For the Dow, better have put on a pot a coffee this morning if you wanted to stay awake today. It was pretty much a snoozer with only 874 mln shares traded. However, void of tech stocks like HWP (-7.19, 132.31) and MSFT (-12.31, 66.63), we'd have witnessed another 100 points on top of today's 62 point gain that had the index closing at 10,906. The fact is that until the tech rebound at day's end, INTC (+0.75, 116.19) and IBM (+2.50, 106.19) too were weighing heavy on the Dow. The internal market damage wasn't as bad on the NYSE compared to the NASDAQ. Four decliners cruised by every three advancers, while up volume was about even with down volume. The NYSE still saw 66 new lows compared to just 21 new highs. Aside from this morning's opening dip to 10,697 (remember MSFT and INTC begin early trading and the rest take a few minutes to open), the Dow traded in roughly a 100 point range between 10,800 and 10,900. 10,800 has provided support in the past and held up well today. The next level to conquer is 11,000, but without continued interest in "old economy" stocks and the looming of uncertain Fed interest rate hikes, that could keep a damper on the financial stocks that make up the Dow (AXP, JPM, C, GE) and also serve to keep overall volume low. Sigh.

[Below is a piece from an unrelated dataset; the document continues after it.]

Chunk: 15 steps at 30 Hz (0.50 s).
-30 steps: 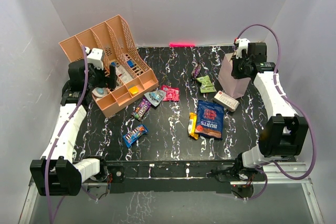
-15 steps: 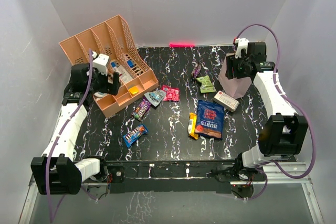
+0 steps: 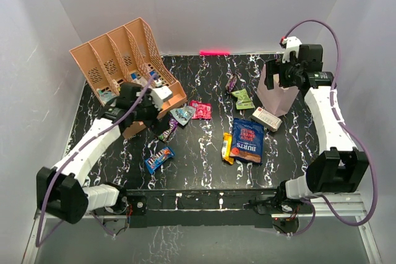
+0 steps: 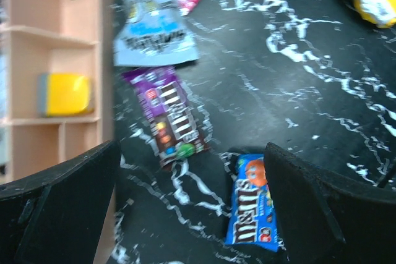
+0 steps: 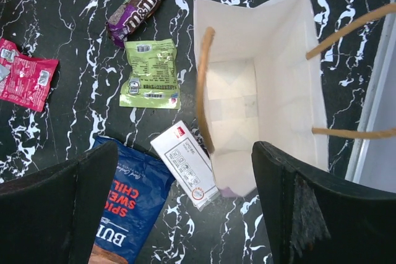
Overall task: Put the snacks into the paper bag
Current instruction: Move the paper bag to the center of the board, then pick up the snack from the center of the board.
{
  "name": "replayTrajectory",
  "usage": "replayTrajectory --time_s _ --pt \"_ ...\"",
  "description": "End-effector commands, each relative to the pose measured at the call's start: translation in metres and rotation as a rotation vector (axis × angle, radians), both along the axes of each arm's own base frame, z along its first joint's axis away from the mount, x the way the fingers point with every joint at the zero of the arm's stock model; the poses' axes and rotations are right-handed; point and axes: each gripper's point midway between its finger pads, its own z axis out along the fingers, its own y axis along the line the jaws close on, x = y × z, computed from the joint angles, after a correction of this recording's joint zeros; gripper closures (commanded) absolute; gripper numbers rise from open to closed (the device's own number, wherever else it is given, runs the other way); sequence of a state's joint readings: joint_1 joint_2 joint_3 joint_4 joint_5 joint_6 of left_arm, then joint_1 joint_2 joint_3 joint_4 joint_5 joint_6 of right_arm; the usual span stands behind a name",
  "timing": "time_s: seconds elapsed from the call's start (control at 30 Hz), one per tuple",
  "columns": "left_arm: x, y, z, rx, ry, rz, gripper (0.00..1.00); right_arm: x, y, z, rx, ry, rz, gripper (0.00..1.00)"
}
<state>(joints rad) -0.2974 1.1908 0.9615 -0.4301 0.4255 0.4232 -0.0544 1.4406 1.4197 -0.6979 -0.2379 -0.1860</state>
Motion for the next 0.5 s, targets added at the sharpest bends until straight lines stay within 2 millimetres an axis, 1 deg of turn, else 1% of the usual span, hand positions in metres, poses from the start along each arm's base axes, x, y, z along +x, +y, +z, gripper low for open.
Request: replayTrajectory --time_s 0.0,0.07,0.13,0.17,0.3,0.47 --pt "-0.008 -0.051 -0.002 -0.035 0.059 -0.131 0.03 -0.006 -0.003 0.052 -0.035 -0.140 0.000 0.06" --pt "-0.007 -0.076 -0.003 -0.062 0.089 -0.151 0.05 -0.011 -0.002 0.056 -0.042 -0.157 0.010 0.05" --pt "-0.004 -0.102 -0.009 -0.090 0.134 -0.161 0.06 -0.016 -0.002 0.060 -0.048 -0.177 0.015 0.05" --pt "-0.001 -0.116 -0.008 -0.106 0.145 -0.170 0.07 -0.018 -0.002 0.061 -0.053 -0.183 0.019 0.05" --pt "0.003 -0.166 -0.019 -0.154 0.240 -0.195 0.12 -0.024 -0.006 0.060 -0.086 -0.194 0.017 0.05" --pt "0.008 -0.218 -0.038 -0.225 0.389 -0.199 0.20 -0.030 -0.011 0.058 -0.108 -0.198 0.007 0.05"
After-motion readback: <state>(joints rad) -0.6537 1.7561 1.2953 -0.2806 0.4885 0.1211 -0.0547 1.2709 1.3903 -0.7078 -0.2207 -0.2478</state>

Depressed yet? Don't be, there are still bright spots as shown by today's late technology rally. Without it, tomorrow would look really ugly. We just need to wait and see if the follow- through is for real. You'll know it by seeing advancers are beating decliners after amateur hour. However, the single greatest factor will be an increase in volume in the technology issues and in the overall market (as long as prices are rising). That will be a signal that buyers have returned to the trough for a feeding that could get the NASDAQ into breakout mode and scaling that wall of worry. If it comes to pass, we'd be even more convinced if the gains weren't just a money swap out of traditional issues. In other words, it's suspect if the Dow is bouncing south of 11,000 at the same time.
This is still a sideways and choppy market with air pockets of strength and will likely remain so going into Thursday when Greenspan takes the microphone. If you have to play, be prepared to trade either direction and to get out quickly if the trade goes against you. We reiterate that choppy markets can eat at your account a little at a time. Until a clear direction is established, you may want to sit on the sidelines - maybe even until Thursday. We know it's tough and we sometimes violate this rule ourselves only to get our knuckles smacked on a bad trade. But the primary goal of successful traders above all else is to preserve capital. Without it we're dead in the water. As Jim noted Sunday in a suggestion for the wise....have money and don't buy too soon!